(Work required): Go through the data and copy each line where the word "pixels" shows up.

(Extracted records):
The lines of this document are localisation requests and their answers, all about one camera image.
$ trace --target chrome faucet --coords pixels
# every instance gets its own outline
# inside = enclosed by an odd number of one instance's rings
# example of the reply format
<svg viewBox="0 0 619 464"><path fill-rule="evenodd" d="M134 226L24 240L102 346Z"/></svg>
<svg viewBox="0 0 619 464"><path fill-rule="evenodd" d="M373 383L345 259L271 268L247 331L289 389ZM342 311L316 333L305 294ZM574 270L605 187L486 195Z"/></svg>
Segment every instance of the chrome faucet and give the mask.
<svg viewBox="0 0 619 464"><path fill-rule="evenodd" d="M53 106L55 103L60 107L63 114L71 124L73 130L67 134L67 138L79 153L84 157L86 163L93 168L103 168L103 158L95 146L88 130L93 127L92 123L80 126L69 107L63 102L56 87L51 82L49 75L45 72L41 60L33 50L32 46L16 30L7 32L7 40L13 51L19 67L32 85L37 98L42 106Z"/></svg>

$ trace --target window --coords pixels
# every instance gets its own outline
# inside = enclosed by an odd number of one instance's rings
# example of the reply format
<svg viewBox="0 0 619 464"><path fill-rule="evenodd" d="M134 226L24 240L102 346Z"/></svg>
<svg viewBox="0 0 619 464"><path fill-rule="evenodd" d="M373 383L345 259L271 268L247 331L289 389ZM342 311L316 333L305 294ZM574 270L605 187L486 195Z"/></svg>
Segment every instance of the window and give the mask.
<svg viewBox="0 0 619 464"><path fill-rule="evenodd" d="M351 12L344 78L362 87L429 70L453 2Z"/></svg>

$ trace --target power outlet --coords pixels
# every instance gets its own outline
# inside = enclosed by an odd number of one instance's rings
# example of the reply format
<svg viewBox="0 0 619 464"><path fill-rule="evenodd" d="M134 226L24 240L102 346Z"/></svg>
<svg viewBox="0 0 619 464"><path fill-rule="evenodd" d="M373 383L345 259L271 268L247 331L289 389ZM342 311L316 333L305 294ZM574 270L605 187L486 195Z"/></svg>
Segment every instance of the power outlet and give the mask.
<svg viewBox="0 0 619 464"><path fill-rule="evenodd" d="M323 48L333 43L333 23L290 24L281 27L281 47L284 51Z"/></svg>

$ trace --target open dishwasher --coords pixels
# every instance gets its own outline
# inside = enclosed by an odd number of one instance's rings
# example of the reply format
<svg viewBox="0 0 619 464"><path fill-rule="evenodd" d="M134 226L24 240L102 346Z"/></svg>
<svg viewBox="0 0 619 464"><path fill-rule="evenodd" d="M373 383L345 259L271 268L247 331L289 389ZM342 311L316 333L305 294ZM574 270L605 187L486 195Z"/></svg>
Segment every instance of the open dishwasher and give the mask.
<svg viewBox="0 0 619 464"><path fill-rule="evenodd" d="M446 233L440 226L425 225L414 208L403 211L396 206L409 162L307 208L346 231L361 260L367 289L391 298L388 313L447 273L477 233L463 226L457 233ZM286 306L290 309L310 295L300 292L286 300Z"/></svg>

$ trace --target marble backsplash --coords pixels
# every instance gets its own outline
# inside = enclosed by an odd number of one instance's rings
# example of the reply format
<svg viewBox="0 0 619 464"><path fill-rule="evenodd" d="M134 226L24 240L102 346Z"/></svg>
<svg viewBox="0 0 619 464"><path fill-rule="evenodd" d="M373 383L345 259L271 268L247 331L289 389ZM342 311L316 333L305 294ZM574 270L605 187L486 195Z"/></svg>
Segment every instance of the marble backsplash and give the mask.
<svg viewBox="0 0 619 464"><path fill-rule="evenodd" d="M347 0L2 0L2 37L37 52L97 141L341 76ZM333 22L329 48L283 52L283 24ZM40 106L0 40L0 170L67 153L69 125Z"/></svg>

(Result):
$ trace --target chrome faucet --coords pixels
$ trace --target window --coords pixels
$ trace --target power outlet --coords pixels
$ trace --target open dishwasher --coords pixels
$ trace --target marble backsplash --coords pixels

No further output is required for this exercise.